Hubo
un tiempo en que los vendedores de lo que fuera asumían el lema “el
cliente siempre tiene razón”. Algo lejano pero que retorna del
peor modo, por dos motivos. Uno deriva de asumir que todo es
vendible, desde pares de zapatos hasta la salud y casi uno mismo. Otro descansa en la
facilidad de hacer registro contable indeleble de la opinión del
cliente universal.
Asistimos
a una provisión de servicios que, en tanto no sea posible realizar
con máquinas, se efectúa a través de individuos indiferenciados en
aspecto, vestimenta y modales, sea en tiendas de ropa, de teléfonos
o talleres de mantenimiento de coches. Pero también en los
hospitales es frecuente que el protocolo de actuaciones haga
intercambiables a los médicos que las prestan.
En
una sociedad mercantil impera el criterio de la calidad, pero no ya
entendida como un buen hacer, sino como algo reconocible como tal por
agentes externos ajenos a lo que juzgan. Los servicios ofertados
llevarán un marchamo ISO y se tendrá en cuenta la satisfacción del
cliente.
La
industrialización progresiva hace que las personas que trabajan en
un sector determinado sean fácilmente intercambiables, pues basta
con que sigan un protocolo establecido. Ya se pretenden lejanos los
tiempos en que se precisaba un mecánico de coches experimentado o un
médico con buen “ojo clínico”. Basta con los protocolos, los
diagnósticos electrónicos y sustituciones de piezas y la
intermediación con el cliente (término que se ha universalizado
para englobar incluso a pacientes). De ese modo, dicho cliente,
aunque se relacione con personas, lo hace más bien con una empresa
en la que tales personas son individuos intercambiables y que será
la que requiera de él una encuesta de satisfacción, criterio
supremo de la calidad del producto que se compra (sea un teléfono o
un trabajo).
Todo
es ya susceptible de comparación por un sistema de votos deificado.
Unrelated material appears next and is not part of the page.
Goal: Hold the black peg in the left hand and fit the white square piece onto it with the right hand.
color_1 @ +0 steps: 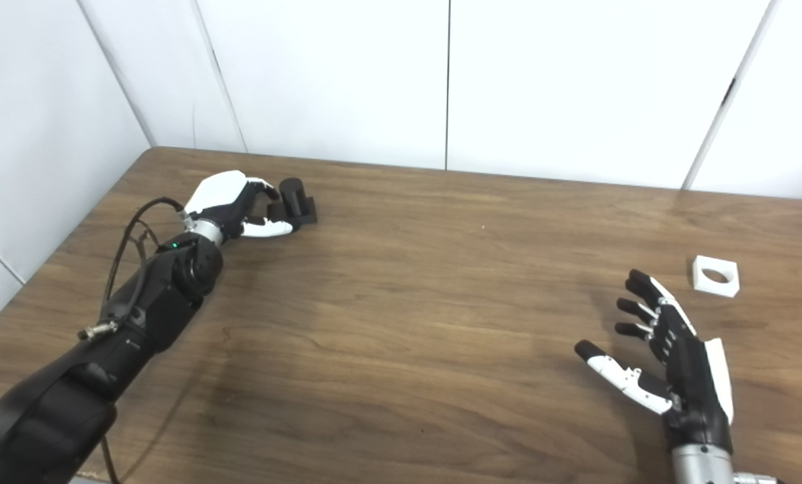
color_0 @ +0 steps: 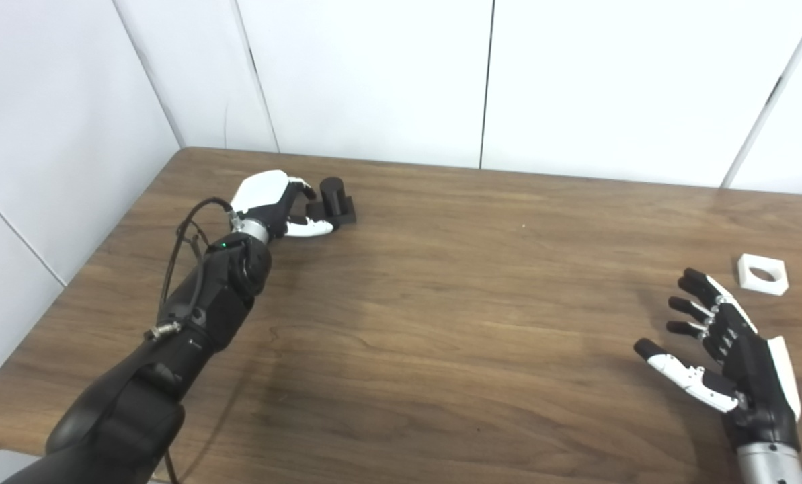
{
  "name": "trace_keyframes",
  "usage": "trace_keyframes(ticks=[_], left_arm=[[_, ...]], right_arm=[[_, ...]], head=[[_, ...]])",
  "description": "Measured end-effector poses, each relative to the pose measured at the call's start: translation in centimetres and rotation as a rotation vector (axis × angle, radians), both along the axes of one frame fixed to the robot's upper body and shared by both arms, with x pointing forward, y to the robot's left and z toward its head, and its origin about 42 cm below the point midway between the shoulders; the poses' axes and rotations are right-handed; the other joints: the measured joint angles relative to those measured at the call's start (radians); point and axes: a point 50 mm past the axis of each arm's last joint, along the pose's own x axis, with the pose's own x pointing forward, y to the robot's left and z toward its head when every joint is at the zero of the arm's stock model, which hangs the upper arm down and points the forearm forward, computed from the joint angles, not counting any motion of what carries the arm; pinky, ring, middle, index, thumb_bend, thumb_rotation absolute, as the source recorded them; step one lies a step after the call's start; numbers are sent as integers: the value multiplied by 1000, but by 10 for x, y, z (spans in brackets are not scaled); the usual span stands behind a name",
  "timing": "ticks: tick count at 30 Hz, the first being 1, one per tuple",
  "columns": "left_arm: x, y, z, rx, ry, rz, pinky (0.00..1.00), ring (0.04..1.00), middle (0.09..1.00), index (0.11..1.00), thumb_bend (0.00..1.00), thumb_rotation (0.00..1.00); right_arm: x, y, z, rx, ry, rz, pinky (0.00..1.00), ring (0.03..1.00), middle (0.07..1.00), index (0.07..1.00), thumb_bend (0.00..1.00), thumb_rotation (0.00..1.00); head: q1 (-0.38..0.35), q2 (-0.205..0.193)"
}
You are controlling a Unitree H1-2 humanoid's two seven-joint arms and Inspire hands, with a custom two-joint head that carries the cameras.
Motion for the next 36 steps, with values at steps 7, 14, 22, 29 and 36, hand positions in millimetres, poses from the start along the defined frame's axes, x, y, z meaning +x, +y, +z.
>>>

Incluso alguien puede “venderse”, como dicen los modernos, en las
redes sociales, haciendo que sus selfies u otras ocurrencias colgadas
en YouTube alcancen altas cotas de popularidad, lo que los puede
convertir en “influencers”.
No
es malo poder echar un vistazo a internet y tener en cuenta opiniones
de otros a la hora de elegir un hotel o un restaurante. Pero hay algo
de perverso en este criterio de pretendida calidad. Es habitual que,
tras la reparación de un coche o después de resolver una duda sobre
un teléfono, se nos pregunte si estamos poco, mucho o sumamente
satisfechos con el servicio. Si nuestra puntuación no es la máxima,
y no somos los únicos en mostrarla, las potenciales consecuencias
perjudiciales no serán para un proceso a revisar sino para personas
concretas que podrán perder su trabajo. Así las cosas, uno pasa de ser sujeto trabajador a
individuo obediente de pautas y susceptible de ser examinado por sus sonrisas aun
cuando no sea responsable de un trabajo que no sólo depende de él.
Las estrellas han pasado de Michelin a todos los sectores del
mercado. Y no caben justificaciones tras una caída en el estrellato
correspondiente.
Lo humano es considerado como un gran mercado que incluye valores posicionales
incluso a la hora de encontrar pareja (las habituales que se dan
entre futbolistas y modelos son ejemplares). En ese mercado la
singularidad cede ante lo individual que, a su vez, pasa a
reificarse. De ese modo, la autenticidad de cada cual tiende a
descender progresivamente en aras de una pretendida adaptación
social.
Uno
de los episodios de la serie “Black Mirror”, “Caída en picado”, mostraba cómo la imagen pública era evaluada
constantemente por los demás mediante puntuaciones otorgadas desde
sus teléfonos móviles. No estamos lejos de esa distopía.